* Problem statement *
Leave out the pictures, and copy exactly the lines from the line with "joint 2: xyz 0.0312" through the last line of the data below.

(Records from a data source)
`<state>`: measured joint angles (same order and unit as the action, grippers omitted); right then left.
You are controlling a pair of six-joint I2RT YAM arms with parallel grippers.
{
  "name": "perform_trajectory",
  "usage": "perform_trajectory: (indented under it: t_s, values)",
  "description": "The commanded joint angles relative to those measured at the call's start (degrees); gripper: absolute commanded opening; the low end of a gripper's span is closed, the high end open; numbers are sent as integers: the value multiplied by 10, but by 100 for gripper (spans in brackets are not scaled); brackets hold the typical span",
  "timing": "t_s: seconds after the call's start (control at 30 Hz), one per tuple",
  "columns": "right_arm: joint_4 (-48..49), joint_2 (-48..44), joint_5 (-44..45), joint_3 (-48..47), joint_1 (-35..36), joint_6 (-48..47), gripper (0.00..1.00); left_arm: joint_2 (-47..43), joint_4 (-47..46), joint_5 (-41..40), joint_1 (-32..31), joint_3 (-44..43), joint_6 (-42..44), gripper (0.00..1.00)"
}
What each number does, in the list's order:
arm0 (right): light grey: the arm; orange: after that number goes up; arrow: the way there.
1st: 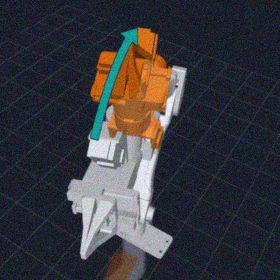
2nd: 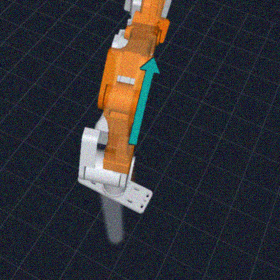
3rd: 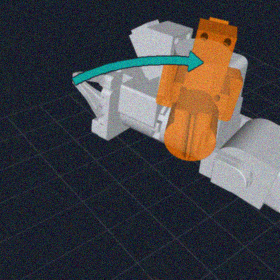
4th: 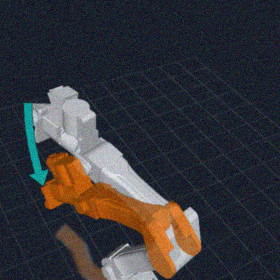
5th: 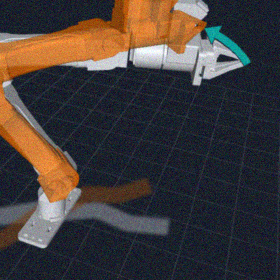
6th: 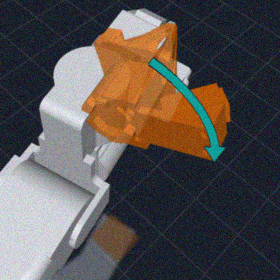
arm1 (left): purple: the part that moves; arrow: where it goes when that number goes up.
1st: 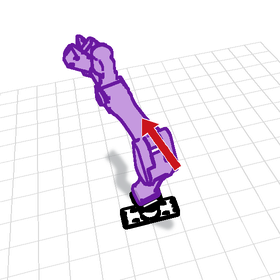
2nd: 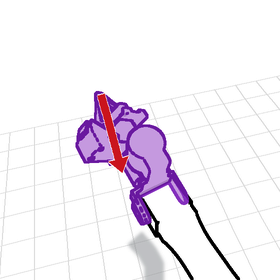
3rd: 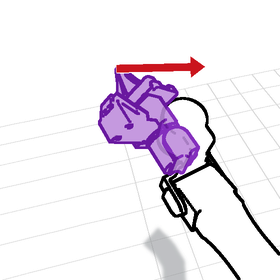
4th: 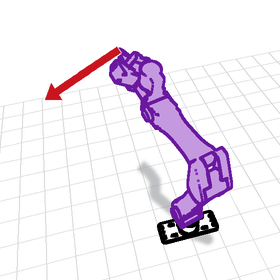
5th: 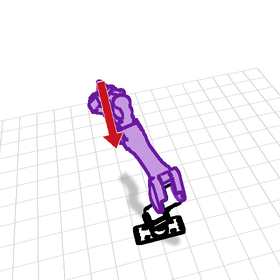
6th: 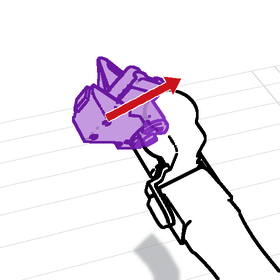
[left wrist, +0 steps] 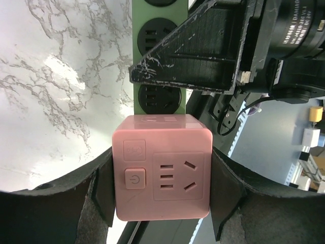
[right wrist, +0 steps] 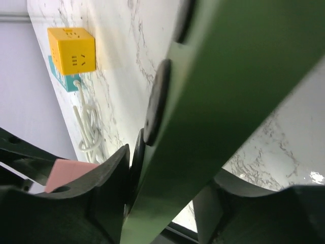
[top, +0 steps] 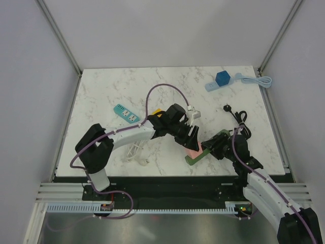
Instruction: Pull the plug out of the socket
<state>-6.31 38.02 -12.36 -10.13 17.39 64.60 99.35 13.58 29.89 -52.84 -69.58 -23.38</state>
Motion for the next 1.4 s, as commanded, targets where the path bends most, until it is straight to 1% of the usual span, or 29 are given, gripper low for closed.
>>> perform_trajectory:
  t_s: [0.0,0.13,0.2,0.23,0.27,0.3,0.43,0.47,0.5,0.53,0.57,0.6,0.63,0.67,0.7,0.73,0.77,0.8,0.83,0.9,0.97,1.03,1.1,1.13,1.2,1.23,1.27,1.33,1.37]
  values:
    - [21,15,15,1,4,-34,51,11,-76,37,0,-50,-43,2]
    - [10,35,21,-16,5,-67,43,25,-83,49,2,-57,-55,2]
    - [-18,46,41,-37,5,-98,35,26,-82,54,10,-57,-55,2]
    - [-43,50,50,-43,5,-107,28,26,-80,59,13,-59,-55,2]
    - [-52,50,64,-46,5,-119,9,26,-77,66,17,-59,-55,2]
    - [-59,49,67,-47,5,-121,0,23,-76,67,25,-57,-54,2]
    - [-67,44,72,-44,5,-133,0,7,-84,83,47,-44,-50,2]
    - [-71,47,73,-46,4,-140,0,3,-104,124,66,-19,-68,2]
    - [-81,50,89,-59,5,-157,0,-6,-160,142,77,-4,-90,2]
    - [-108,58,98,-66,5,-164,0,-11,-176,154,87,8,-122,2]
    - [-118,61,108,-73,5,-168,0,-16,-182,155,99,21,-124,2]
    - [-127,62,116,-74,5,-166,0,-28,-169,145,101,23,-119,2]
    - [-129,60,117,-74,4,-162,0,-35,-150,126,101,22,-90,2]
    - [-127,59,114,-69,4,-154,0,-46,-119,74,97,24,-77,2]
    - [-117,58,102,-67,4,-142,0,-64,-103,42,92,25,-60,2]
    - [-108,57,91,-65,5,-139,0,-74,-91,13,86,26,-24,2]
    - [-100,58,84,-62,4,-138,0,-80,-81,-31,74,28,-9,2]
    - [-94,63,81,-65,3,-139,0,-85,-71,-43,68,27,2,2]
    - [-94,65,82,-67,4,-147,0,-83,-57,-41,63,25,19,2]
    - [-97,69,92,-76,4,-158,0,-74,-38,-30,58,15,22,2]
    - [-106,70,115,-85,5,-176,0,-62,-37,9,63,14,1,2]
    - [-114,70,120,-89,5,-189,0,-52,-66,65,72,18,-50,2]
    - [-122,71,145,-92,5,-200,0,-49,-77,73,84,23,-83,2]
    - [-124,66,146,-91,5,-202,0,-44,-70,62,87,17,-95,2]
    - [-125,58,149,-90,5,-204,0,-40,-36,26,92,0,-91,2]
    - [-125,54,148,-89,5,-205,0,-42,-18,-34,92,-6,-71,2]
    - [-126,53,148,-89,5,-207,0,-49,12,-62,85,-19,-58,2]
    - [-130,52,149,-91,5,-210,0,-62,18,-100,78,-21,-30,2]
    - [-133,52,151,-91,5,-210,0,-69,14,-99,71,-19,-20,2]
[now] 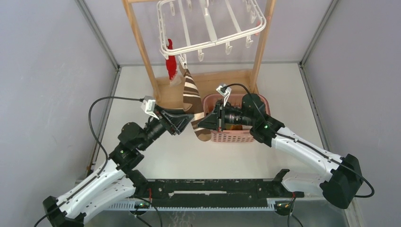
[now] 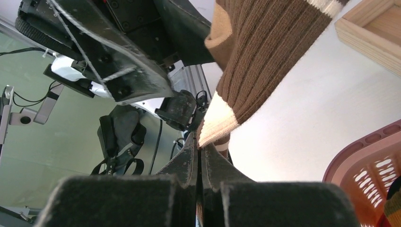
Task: Remove the socks clipped to the hanger
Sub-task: Remove the sock from the hanger.
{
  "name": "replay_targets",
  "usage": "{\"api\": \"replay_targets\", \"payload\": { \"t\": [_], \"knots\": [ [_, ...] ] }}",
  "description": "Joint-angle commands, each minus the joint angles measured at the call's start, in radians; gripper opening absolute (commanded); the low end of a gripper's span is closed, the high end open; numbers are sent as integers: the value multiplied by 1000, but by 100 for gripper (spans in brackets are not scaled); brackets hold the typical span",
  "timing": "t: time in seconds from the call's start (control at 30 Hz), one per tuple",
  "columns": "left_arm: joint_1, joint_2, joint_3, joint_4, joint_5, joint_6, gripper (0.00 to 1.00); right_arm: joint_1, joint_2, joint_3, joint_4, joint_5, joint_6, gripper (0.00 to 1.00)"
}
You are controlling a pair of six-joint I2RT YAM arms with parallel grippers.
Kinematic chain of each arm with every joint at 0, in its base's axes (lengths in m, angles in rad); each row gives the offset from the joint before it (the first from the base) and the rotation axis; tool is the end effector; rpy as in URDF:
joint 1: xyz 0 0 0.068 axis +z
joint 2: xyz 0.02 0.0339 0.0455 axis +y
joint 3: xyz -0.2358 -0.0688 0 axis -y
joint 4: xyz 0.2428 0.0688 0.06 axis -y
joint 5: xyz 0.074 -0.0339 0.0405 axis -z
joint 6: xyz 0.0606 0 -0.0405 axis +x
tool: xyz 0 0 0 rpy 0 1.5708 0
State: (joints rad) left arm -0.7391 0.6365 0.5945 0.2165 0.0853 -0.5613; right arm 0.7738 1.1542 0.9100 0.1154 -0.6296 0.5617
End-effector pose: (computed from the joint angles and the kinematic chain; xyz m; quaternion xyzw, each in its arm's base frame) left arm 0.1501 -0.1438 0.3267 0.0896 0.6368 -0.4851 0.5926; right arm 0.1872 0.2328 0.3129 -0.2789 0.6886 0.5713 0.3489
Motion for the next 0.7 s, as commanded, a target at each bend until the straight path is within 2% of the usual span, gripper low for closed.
{"api": "replay_targets", "payload": {
  "t": [0.0,0.13,0.33,0.47,0.53,0.67],
  "knots": [
    [4,51,27,77,32,-2,55,7,-36,38,10,9,-29,0],
    [3,69,30,85,30,-2,42,8,-50,38,-8,18,-39,0],
    [4,80,40,70,27,6,16,8,-57,37,-21,23,-47,0],
    [4,71,54,42,24,20,9,0,-65,38,-49,45,-63,0],
    [4,64,61,28,21,28,8,-7,-73,38,-69,65,-70,7],
    [4,61,68,16,21,35,6,-24,-84,38,-86,74,-76,5]
  ]
}}
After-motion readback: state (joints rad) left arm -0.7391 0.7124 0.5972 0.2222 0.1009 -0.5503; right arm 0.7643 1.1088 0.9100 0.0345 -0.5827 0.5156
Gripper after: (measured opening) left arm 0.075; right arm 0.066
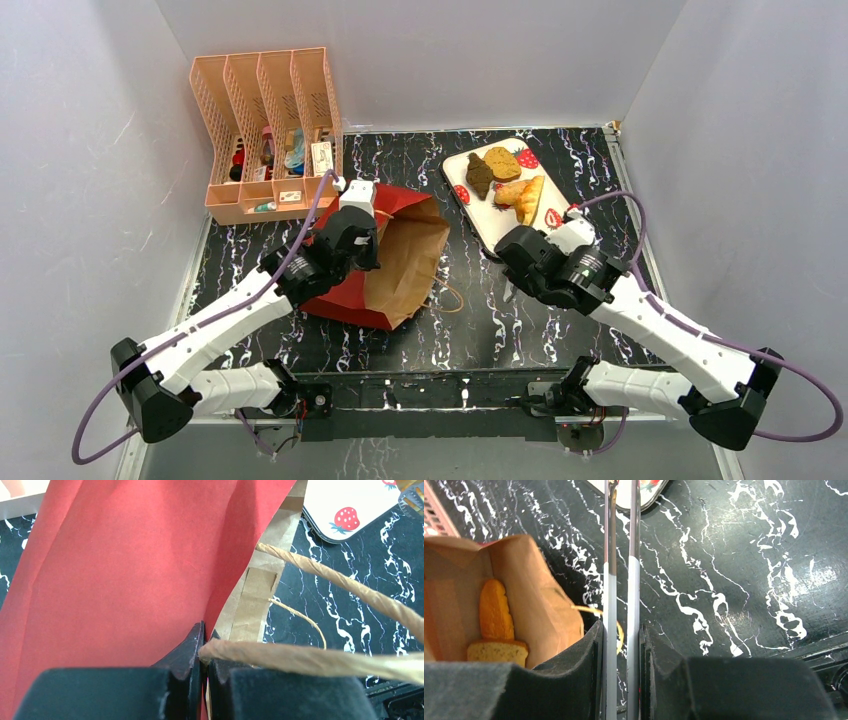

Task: Take the fake bread out of the paper bag
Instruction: Place the fake bread in the container.

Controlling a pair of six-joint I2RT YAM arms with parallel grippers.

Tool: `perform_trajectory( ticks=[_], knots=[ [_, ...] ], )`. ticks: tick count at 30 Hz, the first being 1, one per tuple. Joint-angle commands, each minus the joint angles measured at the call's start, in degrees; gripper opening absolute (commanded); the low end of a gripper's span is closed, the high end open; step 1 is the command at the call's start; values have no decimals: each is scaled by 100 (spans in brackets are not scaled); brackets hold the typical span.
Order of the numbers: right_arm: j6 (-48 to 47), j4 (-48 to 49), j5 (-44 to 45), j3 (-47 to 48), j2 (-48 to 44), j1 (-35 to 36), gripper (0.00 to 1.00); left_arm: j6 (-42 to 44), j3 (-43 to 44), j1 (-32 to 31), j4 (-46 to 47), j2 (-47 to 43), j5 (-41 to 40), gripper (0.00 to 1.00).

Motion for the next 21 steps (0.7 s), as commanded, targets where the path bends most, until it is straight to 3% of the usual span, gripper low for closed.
perform_trajectory(
  ticks=[1, 10, 21],
  knots=[
    [577, 601, 450, -272, -91, -240, 0, 206, -52, 11, 16, -285, 225, 0],
    [463, 1483, 8, -1046, -126, -765, 0, 263, -136, 11, -98, -443, 272, 0],
    [59, 2550, -632, -1303, 321, -1433, 2, 338, 7, 11, -321, -474, 120, 0]
  ],
)
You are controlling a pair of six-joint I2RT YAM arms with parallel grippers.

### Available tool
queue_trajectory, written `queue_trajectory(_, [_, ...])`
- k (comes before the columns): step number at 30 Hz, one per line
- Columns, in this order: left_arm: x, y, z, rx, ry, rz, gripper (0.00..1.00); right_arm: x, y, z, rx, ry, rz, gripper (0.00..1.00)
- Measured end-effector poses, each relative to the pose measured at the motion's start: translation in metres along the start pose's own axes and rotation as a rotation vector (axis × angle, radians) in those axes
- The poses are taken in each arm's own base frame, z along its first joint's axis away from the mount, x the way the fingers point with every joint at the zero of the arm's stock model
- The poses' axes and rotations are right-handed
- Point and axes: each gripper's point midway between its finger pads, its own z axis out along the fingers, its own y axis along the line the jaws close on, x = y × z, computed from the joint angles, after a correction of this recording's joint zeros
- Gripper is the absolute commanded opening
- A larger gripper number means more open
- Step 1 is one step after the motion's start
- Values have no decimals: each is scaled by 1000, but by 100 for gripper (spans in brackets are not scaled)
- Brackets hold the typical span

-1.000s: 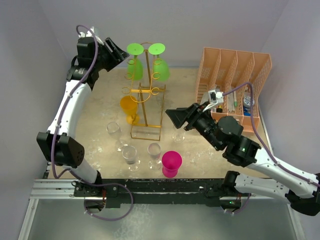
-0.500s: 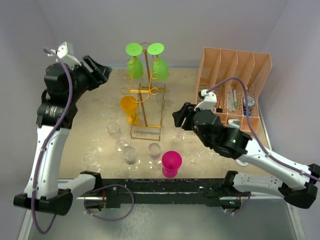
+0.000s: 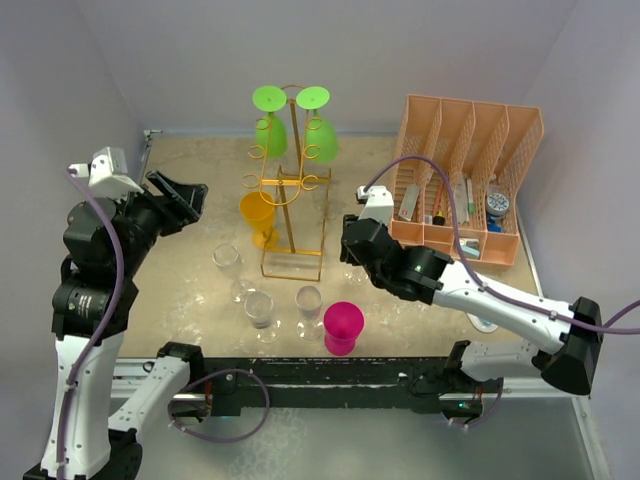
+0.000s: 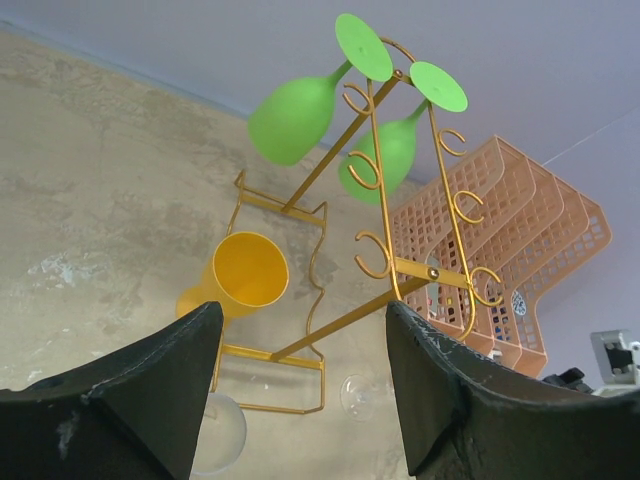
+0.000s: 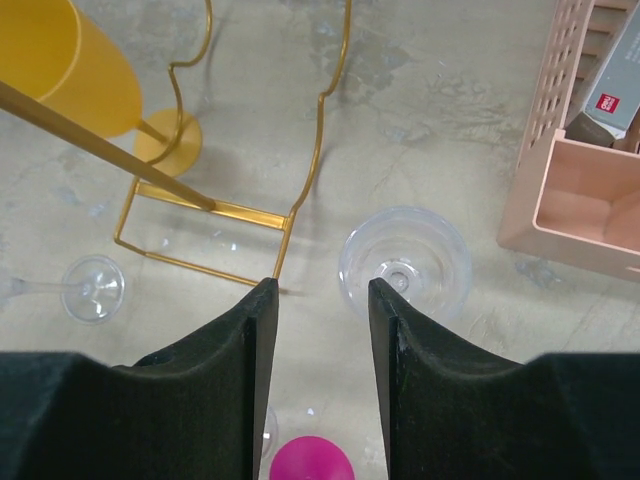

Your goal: Place the wine glass upside down on the wine glass rack

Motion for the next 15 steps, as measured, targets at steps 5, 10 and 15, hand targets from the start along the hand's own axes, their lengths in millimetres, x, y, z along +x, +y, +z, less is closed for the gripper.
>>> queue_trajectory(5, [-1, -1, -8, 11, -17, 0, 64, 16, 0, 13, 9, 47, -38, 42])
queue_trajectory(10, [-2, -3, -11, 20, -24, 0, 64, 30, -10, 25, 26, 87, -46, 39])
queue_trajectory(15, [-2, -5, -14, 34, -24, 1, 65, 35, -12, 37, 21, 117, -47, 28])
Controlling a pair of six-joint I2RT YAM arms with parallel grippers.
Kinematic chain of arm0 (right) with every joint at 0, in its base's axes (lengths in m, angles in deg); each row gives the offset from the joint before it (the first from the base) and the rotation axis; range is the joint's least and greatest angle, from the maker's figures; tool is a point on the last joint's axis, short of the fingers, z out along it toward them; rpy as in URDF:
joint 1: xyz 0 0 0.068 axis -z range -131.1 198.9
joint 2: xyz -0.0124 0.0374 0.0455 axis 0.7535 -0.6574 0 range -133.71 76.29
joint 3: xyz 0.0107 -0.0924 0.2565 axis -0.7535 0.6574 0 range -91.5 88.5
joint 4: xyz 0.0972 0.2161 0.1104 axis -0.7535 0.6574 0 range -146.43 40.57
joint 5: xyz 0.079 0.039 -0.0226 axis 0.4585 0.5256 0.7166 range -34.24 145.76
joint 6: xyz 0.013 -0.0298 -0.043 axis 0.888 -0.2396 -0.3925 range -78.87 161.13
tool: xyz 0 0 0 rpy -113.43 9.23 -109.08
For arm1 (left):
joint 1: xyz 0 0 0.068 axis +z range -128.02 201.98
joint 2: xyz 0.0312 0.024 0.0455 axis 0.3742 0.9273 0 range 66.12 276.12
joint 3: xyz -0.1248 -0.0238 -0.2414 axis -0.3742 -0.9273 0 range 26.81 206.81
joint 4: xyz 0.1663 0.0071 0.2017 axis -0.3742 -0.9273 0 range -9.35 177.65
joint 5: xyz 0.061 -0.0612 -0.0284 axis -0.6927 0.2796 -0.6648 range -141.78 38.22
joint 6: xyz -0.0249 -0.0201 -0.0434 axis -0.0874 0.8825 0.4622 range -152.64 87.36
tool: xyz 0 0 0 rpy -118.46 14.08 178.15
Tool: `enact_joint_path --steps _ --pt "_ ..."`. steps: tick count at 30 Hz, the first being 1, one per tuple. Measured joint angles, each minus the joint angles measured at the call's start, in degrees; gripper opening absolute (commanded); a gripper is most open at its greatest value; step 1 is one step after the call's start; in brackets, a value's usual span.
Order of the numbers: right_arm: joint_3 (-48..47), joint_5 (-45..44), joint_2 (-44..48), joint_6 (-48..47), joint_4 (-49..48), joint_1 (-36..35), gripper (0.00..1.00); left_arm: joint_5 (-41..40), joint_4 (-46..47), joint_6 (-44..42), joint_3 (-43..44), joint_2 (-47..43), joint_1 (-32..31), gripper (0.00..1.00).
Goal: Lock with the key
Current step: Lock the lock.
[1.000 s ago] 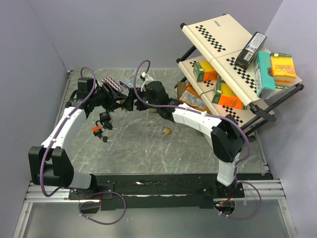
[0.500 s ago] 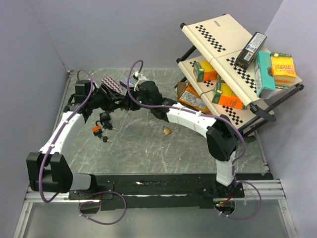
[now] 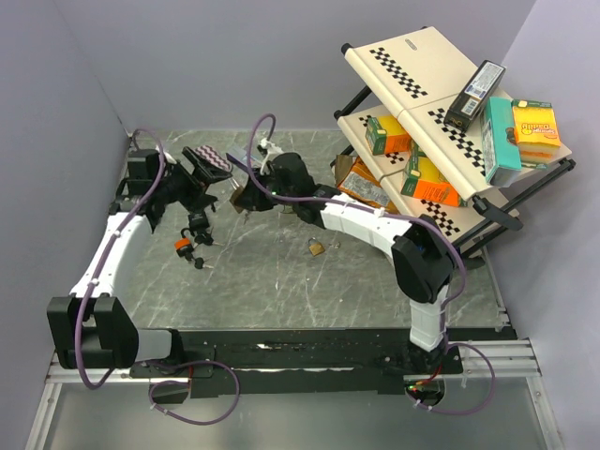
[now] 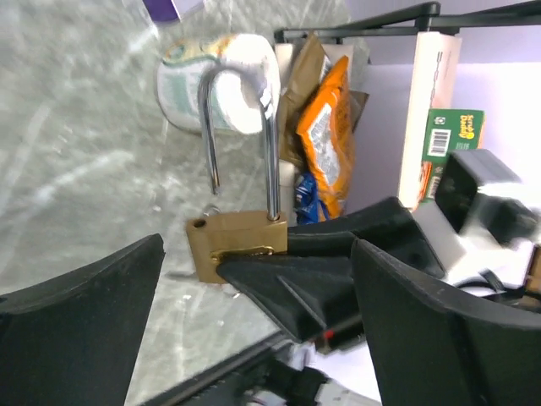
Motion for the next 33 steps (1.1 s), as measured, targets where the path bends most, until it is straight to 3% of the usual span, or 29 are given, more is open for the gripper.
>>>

* Solution for this exercise *
joint 2: xyz 0.0312 0.024 0.0455 axis 0.3742 0.9273 0 range 66.12 276.12
joint 3: xyz -0.1248 -0.0238 -0.2414 axis -0.3742 -0.9273 0 range 26.81 206.81
joint 4: xyz 0.1663 0.0071 0.2017 axis -0.3742 -0.9273 0 range -9.35 177.65
joint 5: xyz 0.061 -0.0612 -0.0284 axis -0.6927 0.2796 -0.6648 range -141.78 38.22
joint 6: xyz -0.0249 -0.0201 -0.0434 axis -0.0874 0.8825 0.4622 range -152.64 87.36
tool: xyz 0 0 0 rpy -118.46 14.08 178.15
Tool: `enact_joint_path --steps _ --pt "_ ..."`. steps: tick count at 30 Hz, the first being 1, one per tuple. Measured joint angles, each minus the joint angles measured at the call's start, in degrees; gripper opening absolute (commanded); a gripper is most open at its greatest value; step 1 is one step after the call's start; in brackets, a value's usual span.
Order of the numbers: right_arm: joint_3 (-48..47), joint_5 (-45..44), joint_2 (-44..48), joint_6 (-48..47), joint_4 (-49..48), joint_1 (-36..35), gripper (0.00..1.00); left_arm: joint_5 (-41..40), joint_4 (-46..47), joint_6 (-44..42), joint_3 (-43..44), joint_2 (-47..43), joint_1 (-32..31), gripper (0.00..1.00).
Goal: Lock with the key
Current step: Lock the lock.
[1.000 s ago] 
[0.500 s ago] 
[now] 
[now] 
Motion for the next 33 steps (1.1 s), as measured, targets where the path bends most, until it is straight to 3% of the usual span, or 29 are given, more is open for the gripper.
>>>

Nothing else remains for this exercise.